Doogie loomed over me in surgery. “You’re going to stay awake if we can manage that,” he said. I just nodded. He made the incision. Then he went back over it. I had a vision of an X-Acto knife going through foam. I hoped he wouldn’t cut the baby.
“Wow, that’s a lot of muscle!” one of the nurses exclaimed. “Have you been doing sit-ups or something?” Yeah, I thought to myself. With a ten month belly I can do sit-ups.
The truth was, I really had done sit-ups as far into my pregnancy as possible. I have a sway back, and all my life I had been told to do sit-ups to strengthen my abdominal muscles. Because of lower back problems, I knew I had to keep my abdominal muscles strong or pregnancy would be destructive to my back. I did at least 50 a day until my belly was too cumbersome to allow me to move.
They had to lengthen the initial incision. From the comments the nurses were making, Doogie must have been sawing through pure Pittsburgh steel to get to the baby. Then Jack’s head popped out. He gave a cry immediately. My husband was standing near my head and told me, “It looks like that scene from Alien.” Alien. Yes. Sigourney Weaver’s finest acting hour.
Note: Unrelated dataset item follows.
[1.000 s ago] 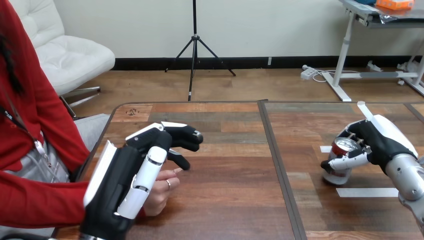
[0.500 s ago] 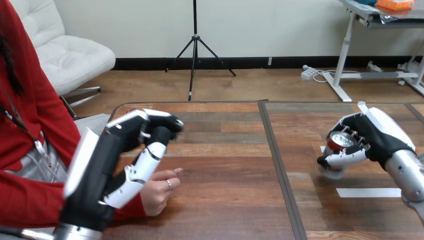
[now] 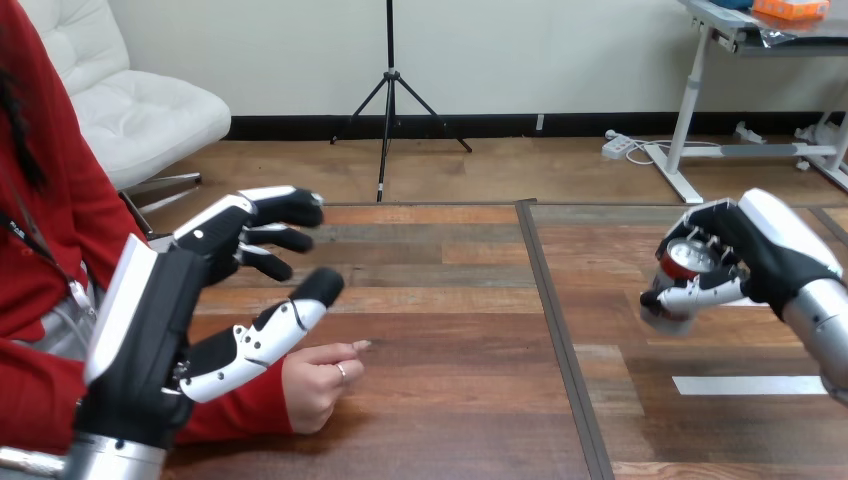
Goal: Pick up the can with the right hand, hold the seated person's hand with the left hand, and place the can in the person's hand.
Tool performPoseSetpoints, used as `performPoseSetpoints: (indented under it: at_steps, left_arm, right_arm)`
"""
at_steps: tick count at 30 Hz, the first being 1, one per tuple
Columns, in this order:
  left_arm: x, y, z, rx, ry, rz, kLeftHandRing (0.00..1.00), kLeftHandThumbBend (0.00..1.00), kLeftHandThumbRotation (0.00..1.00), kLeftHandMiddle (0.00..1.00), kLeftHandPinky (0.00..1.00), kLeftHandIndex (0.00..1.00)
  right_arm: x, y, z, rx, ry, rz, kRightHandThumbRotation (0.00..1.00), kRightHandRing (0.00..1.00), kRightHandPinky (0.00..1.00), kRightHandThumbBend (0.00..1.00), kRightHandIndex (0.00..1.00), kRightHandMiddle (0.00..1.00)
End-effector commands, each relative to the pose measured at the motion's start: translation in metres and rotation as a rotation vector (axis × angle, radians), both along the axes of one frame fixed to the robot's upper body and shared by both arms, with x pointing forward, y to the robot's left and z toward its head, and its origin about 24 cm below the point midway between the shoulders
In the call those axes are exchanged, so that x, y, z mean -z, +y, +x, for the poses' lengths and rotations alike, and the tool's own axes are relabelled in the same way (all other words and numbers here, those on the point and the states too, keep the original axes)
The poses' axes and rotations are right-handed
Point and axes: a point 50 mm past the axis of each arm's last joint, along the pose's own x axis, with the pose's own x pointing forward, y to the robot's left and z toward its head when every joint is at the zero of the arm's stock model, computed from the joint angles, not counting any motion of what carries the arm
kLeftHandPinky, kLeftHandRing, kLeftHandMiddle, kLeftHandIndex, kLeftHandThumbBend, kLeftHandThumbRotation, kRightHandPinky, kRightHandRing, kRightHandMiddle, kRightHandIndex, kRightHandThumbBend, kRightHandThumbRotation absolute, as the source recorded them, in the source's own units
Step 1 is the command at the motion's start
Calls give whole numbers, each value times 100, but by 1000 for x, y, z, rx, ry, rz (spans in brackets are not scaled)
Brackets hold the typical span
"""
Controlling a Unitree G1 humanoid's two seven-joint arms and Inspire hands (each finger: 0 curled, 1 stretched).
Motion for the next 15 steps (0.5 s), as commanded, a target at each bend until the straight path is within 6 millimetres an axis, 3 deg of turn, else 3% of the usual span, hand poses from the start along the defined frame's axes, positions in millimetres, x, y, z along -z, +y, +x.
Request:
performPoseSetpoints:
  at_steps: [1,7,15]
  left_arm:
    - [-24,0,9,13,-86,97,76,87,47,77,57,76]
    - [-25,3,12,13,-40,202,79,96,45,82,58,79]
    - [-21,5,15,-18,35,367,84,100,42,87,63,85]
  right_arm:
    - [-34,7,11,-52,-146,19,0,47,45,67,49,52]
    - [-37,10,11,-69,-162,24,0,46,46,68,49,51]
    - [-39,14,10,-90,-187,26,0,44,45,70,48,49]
And the monster that erupts from the man’s chest and goes skittering out of the room – eeeewwww.
It did not appear that Jack would be doing any skittering, though, because the delivery crew couldn’t get his shoulders through the slit in my abdominally superior body. Three nurses and Dougie were working on the problem, and finally they decided brute force was the answer. On a count of three, they jumped on my belly. Over and over again. I felt like I was getting navel CPR. Somewhere a baby was crying. After about five jumps, Jack’s shoulders came free.
When they gave him to me the first thing I saw were his dimples. He has his dad’s dimples! Deep, sweet dimples! “Awww, honey,” I said, “he’s got your dimples. And your hair.” He had his dad’s blond hair and hairline and I already saw the twin cowlicks on his forehead.
Jack is the best thing I’ve ever done, and he is my favorite person. He is the most important person in my life. He is “Jack” because I don’t like his real name. No, his real name isn’t John. The nickname came from his dad’s maternal grandfather who had an awful name, too. When Grandpa was drafted and went to Ft. Hood, his buddies decided to call him “Jack,” and the name stuck with him for a lifetime. It seemed like an appropriate nickname for my son, who is saddled with the same name as his father and his other grandfather.
Jack is extremely smart. He tests higher than I do on IQ tests, which is saying something (I’m not trying to brag on myself, but on my kid!) He tests in school at the 99th percentile in all verbal fields, and at the 85th or above in everything else. He is creative. He and a friend are writing a script for a TV series that will be a riot if it’s ever actually aired. He is kind and good. He is empathic. He is good with little kids. He has a crush on a girl and he’s actually trying to work up the nerve to ask her to a movie. I am a very lucky mom. I have a fantastic teenage baby!
I will eventually write about all of the joys of being Jack’s mom. Yes, I adore my kid and I always have. Even Laura Elizabeth could not have been an improvement on him.
Happy 15th birthday, Jack. I love you most.